Элжерон глубоко вздохнул, пытаясь взять себя в руки.
— Негоже перекладывать ответственность за свои действия на других, выискивая возможные источники там, где их нет… — ровным голосом произнес он.
— Ах, граф! — всплеснула руками Маргарет. — В конце концов, Вы спасли две жизни ценой одной! Возможно, понимание этого Вас немного утешит.
— Не одной… — покачал головой Элжерон и указал на обломки стены, под которой виднелась часть платья Филиппины, и медленно растекалось пятно цвета выдержанного вина.
— Матушка! — в отчаянии воскликнула Маргарет и бросилась было к обломкам, но Элжерон успел поймать ее за руку и потянуть на себя, останавливая.
— Нет, стой, тебе нельзя туда сейчас, потолок может обвалиться, да и спасать там уже некого! — Элжерон настойчиво прижал к себе вырывающуюся девушку, не позволяя ей так глупо пожертвовать собой ради того, кого было не вернуть.
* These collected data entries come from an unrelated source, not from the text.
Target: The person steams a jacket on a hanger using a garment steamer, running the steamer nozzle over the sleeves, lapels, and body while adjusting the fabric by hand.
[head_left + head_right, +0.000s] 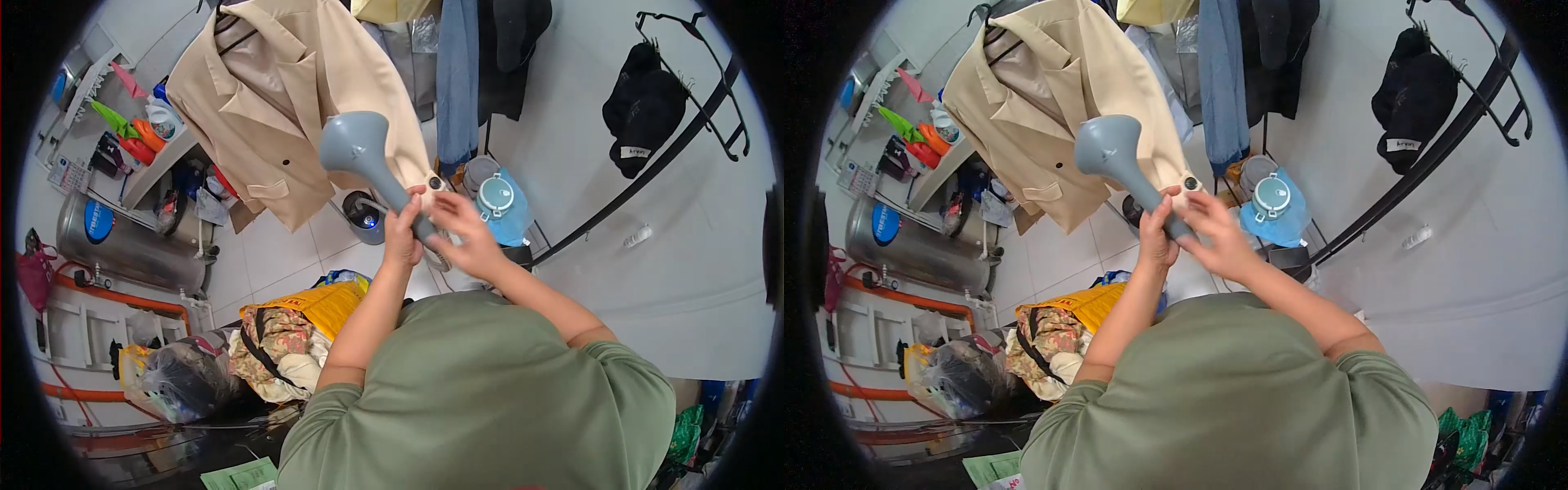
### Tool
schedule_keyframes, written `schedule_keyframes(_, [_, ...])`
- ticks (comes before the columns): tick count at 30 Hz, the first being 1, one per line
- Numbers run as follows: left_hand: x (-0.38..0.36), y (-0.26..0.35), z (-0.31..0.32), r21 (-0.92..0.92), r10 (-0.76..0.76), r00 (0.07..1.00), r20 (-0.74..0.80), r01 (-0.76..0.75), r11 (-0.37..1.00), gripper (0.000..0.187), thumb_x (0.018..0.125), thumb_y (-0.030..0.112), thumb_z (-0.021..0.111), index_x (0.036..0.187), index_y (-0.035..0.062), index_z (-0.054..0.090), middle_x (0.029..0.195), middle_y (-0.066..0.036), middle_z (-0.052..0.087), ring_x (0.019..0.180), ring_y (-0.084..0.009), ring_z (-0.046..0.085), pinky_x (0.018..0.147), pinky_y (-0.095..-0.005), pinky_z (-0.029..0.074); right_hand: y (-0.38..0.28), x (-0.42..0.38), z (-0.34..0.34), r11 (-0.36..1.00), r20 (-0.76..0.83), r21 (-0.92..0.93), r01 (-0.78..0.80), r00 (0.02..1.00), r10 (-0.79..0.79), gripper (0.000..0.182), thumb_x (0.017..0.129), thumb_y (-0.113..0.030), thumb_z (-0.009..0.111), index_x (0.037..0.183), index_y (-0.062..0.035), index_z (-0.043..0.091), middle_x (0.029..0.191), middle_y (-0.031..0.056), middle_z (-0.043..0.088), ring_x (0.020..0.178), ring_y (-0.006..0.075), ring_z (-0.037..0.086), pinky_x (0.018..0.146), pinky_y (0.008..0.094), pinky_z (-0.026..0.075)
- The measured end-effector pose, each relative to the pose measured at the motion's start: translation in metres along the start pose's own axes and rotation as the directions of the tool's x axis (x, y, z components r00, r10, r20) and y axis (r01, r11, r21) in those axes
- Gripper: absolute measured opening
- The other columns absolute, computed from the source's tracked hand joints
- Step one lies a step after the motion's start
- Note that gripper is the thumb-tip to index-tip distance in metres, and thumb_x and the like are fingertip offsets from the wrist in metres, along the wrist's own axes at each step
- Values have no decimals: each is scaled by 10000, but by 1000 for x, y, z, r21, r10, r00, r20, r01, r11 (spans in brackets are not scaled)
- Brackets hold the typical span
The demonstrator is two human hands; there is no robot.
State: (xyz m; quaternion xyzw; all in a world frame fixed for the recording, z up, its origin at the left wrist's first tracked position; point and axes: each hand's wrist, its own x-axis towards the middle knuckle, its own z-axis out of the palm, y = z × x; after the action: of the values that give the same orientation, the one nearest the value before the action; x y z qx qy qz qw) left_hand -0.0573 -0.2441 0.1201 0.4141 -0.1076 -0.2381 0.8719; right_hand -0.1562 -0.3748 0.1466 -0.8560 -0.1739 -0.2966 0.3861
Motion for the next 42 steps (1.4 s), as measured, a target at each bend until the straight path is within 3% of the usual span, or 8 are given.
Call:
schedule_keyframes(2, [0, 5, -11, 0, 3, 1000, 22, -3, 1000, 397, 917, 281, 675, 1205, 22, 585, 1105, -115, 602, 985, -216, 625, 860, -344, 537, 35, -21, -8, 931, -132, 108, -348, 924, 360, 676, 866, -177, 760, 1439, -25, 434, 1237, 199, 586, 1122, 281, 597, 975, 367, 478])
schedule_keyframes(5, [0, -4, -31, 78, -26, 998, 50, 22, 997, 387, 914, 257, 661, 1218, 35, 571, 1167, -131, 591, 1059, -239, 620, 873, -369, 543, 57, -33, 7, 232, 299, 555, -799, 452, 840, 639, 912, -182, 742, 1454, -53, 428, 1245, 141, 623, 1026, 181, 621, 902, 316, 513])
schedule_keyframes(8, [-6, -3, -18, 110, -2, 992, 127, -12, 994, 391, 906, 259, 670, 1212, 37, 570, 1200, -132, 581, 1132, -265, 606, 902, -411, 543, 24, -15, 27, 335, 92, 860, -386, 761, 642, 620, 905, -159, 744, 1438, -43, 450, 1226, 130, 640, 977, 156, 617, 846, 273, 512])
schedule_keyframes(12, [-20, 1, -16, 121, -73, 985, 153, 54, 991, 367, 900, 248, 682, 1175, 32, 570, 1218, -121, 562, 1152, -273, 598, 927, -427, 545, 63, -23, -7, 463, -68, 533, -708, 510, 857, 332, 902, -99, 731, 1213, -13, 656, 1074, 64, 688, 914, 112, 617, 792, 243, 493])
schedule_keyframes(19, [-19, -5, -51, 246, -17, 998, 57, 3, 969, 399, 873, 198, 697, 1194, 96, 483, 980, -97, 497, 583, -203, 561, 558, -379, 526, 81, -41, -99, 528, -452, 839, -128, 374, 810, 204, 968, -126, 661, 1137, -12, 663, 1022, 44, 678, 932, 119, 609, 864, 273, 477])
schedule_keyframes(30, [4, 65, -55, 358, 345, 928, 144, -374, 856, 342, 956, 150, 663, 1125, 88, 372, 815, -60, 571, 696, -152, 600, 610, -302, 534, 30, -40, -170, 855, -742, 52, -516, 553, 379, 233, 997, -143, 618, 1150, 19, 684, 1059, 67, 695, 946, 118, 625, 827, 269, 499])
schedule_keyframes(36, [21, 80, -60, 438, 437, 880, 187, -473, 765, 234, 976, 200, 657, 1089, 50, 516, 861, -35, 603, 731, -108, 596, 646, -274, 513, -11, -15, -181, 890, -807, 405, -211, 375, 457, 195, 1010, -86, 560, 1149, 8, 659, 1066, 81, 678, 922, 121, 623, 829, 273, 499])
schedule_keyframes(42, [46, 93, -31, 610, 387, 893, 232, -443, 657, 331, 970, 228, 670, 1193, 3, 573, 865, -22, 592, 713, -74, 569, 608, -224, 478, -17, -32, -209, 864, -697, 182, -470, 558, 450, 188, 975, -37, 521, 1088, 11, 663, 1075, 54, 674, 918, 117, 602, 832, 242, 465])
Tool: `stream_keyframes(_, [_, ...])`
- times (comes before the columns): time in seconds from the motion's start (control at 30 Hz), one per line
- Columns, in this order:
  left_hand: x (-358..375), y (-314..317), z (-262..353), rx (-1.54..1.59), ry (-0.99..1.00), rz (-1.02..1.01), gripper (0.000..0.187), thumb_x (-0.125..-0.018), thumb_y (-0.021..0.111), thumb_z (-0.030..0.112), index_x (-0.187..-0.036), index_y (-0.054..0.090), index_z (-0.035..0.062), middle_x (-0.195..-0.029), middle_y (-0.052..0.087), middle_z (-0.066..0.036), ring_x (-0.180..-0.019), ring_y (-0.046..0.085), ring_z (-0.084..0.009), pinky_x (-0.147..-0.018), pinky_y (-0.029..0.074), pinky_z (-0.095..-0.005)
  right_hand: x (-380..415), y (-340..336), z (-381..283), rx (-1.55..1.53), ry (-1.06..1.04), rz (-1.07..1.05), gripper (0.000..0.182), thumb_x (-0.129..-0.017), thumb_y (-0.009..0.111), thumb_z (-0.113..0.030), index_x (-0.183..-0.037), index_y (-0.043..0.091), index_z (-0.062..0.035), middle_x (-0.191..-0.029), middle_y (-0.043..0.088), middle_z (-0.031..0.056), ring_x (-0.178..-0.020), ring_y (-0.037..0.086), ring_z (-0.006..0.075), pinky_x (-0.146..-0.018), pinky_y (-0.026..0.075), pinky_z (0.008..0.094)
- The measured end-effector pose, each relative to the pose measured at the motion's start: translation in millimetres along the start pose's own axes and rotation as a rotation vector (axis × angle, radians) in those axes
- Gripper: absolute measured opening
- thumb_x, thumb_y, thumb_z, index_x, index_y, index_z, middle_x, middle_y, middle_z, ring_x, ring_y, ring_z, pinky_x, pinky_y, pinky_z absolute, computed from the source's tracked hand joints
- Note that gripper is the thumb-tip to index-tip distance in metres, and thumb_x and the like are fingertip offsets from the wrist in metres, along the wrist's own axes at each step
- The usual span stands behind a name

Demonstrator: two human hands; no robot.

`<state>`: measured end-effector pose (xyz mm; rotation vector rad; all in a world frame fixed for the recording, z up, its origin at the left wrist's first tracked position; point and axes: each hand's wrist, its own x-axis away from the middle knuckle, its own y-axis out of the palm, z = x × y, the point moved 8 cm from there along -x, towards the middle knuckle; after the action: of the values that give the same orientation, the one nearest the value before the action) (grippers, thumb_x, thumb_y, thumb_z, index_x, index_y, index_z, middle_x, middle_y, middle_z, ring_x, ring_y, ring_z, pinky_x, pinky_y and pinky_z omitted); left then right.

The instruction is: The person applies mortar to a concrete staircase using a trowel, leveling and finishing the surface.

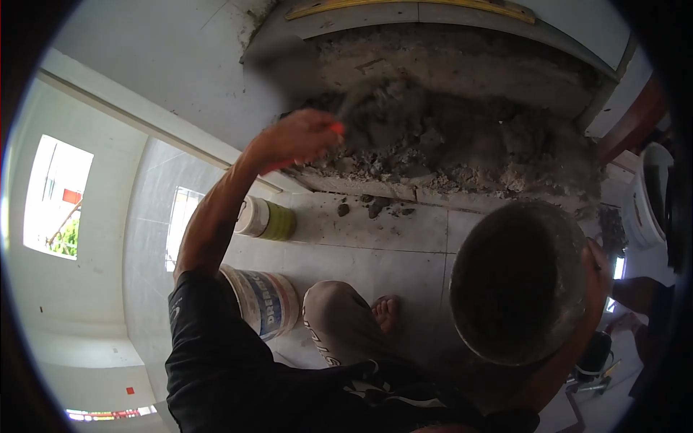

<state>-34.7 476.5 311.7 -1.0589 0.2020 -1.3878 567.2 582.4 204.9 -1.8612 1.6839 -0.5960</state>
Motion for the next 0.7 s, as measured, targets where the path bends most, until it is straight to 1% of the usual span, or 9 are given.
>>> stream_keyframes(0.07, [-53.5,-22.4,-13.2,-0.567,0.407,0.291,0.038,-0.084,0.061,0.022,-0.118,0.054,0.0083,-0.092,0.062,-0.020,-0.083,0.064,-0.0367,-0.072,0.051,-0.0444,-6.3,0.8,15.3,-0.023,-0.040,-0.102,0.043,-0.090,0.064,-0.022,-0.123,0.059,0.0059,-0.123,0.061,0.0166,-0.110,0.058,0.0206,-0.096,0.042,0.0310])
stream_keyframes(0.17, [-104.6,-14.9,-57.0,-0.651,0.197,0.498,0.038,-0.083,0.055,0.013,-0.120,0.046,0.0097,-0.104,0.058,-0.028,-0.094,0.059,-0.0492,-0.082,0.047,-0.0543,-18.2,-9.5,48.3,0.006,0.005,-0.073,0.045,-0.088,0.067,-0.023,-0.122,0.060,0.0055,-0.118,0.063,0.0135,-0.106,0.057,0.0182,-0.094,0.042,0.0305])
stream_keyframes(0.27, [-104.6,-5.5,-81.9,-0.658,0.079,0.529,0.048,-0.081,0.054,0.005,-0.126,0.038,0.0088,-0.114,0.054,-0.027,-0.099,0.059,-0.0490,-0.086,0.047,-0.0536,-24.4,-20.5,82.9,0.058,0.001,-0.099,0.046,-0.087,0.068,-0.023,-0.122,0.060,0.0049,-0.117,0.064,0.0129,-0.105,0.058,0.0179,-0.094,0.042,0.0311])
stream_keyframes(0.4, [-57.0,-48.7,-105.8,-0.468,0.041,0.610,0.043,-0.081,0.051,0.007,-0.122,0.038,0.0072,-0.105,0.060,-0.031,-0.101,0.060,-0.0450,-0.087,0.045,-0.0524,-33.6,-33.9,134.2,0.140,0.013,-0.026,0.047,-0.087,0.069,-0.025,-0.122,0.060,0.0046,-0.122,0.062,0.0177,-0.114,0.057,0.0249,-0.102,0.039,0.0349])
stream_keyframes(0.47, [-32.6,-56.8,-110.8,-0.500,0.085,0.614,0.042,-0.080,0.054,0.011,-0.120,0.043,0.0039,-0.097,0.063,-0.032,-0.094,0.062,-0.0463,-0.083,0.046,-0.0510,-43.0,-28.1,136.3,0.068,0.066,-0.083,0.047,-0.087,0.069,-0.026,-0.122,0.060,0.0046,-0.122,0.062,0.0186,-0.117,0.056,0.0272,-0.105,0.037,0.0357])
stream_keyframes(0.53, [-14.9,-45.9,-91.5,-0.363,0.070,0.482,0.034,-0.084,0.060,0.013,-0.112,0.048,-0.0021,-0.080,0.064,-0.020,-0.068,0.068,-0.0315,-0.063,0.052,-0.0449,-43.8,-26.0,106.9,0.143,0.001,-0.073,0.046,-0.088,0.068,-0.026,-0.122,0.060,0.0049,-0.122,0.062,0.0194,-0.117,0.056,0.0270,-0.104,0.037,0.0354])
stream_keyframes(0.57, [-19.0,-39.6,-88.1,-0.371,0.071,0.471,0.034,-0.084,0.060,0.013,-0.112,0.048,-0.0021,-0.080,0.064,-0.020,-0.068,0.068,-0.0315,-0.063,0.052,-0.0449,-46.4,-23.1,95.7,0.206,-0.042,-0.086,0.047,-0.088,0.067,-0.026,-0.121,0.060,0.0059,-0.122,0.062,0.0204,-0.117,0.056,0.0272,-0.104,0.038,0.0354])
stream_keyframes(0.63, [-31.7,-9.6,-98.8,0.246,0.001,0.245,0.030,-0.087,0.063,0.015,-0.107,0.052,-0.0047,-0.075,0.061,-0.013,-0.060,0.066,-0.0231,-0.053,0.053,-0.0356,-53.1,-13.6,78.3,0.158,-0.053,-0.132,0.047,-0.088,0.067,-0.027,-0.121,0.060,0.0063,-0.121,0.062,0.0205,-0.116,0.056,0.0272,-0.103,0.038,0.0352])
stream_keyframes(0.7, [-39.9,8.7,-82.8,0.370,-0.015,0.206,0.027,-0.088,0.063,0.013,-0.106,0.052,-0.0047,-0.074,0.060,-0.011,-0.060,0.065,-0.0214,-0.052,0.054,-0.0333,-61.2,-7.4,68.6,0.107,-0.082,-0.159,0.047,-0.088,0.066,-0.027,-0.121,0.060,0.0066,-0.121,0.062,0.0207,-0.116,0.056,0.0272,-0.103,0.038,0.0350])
И кто не был этого достоин.
— Но я должна! Матушка! Я должна помочь ей!
— Она не мать тебе! — рявкнул ей на ухо Элжерон, ощущая, как сожаление и муки совести сменяются праведным гневом. — Она лишь твоя мачеха, и это она наслала на тебя ту странную болезнь, от которой я тебя избавил! Она тебя прокляла! — Элжерон выдернул из кармана брюк остатки кулона и, открыв, ткнул его в руки Маргарет. — Узнаешь? — спросил он.
— Это же… мои волосы, до болезни, — растерянно произнесла девушка, вытаскивая спутанный локон. — И это ее кулон. Кулон, который подарил ей отец, и который она никогда не снимала. Но как же так? Почему она это сделала? — Маргарет подняла на Элжерона глаза, в которых стояли слезы непонимания и обиды. — Я ведь все для нее делала… Я поддерживала ее после смерти отца больше, чем она меня. Я старалась быть для нее идеальной дочерью, которой у нее никогда не было. А она… желала моей смерти? За что? — всхлипнула девушка.